Hier, je suis rentrée au Sérail par une porte dérobée. Une porte de temps et non de mots, comme celle des 40 voleurs. Une porte à obsolescence programmée : celle qui ouvre et ferme notre fugitive collaboration avec le Ballet d’Avignon.
Officiellement le Sérail a fermé ses portes à Clermont, au soir du 15 Janvier. Mais dès le lendemain Victor en développait la vie latente, inventant, veillant sur elle… Parfois au point de se confondre avec la servante qui brille dans la nuit des théâtres. Il était sur le pont, avec quatre danseurs et quatre danseuses. Farandole et danse macabre, pour le Cabaret, il instruisait nos Freaks, mais hier, au Sérail, ce sont des Djinns qui m’ont sauté aux yeux. Ça danse, oui. Surtout, ça vie sa vie de Ça, qui n’a pas de nom énonçable mais qui est là tellement, endossant tous les costumes et s’en défaisant en mues infinies de muses infinies. J’ai laissé la Jeune Fille sans Mains avec sur les lèvres l’histoire à venir des gens de la forêt, ces personnages entrevus dans le Komorebi, et voilà que je voudrais écrire celle de chacun de ces visages qui s’éclairent ou se masquent devant l’ombre du Pacha Selim, que j’ai jetée sur mon dos pour traverser le plateau. La ramification murmurante des petits personnages. Le passage de ces passagers-là, qui quelques soirées coïncidera à l’évènement qui se joue sur le toit du Sérail, est déjà une empreinte profonde et légère dans l’histoire que nous racontons, rebrodons, reprisons, reprenons…
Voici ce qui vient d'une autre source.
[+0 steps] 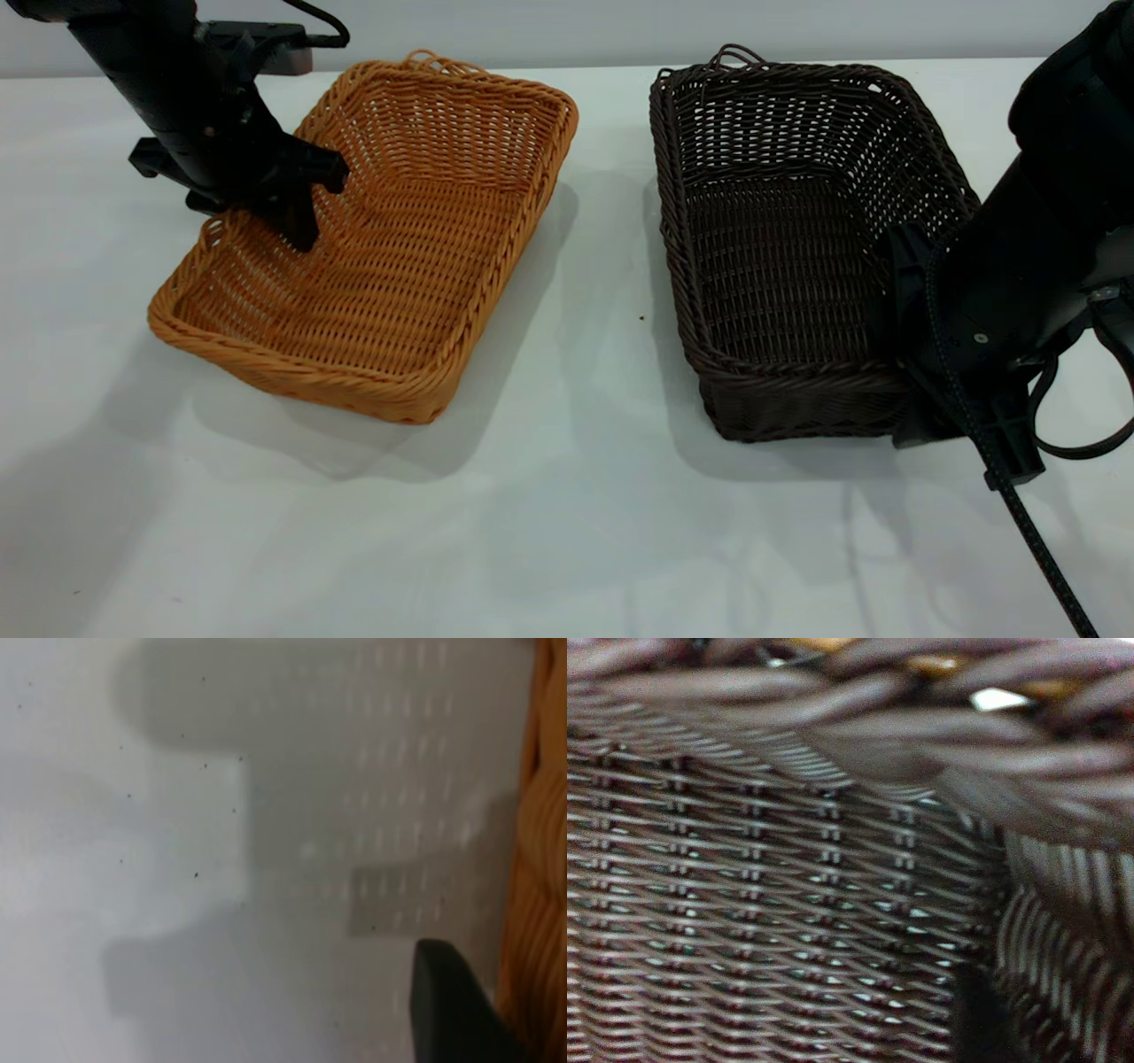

L’idée d’infinie est consubstantielle aux 1001 nuits / Borges
Plus je les regarde bouger, attendre, vivre, le grand miroir dans mon dos et moi de l’autre côté, plus le livre s’épaissit entre mes bras.
Nous — Victor, Julie, Émilie et moi — sommes habitué.e.s aux fantômes. Dans chaque œuvre, nous les convoquons, quant ils ne s’invitent pas d’entrée de jeu. Dans Fortunio, quelques-uns se mêlaient déjà à la fête d’anniversaire de Jacqueline. Les instants passés avec les différent.e.s artistes qui les ont incarnés au fil des reprises ( Comédien.ne.s ou choristes ) était le cœur de notre travail. Le cœur secret, le coeur cousu. Ces artistes ont brodé de leur or et leur précieux ces personnages passionnés et discrets, au sujet desquels on ne nous a presque jamais rien demandé.
Par la grâce de Victor, nos Djinns d’Avignon dansent une autre danse que celle des fêtes publiques ou privées de Sélim. Un rituel enfoui dans les sables, dont ils sont le(s) génie(s). Ils sont d’avant. De tout le temps. Ils sont ce qui advient quand on imite le bruit du vent, quand on est surpris à la vue de sa propre main dans le miroir, quand un visage familier effleure d’un coup d’aile un.e inconnu.e qui danse devant vous pour la première fois.
Je les ai aimé.e.s et regretté.e.s immédiatement : tou.te.s manquent déjà toujours au Sérail. Qui les retient.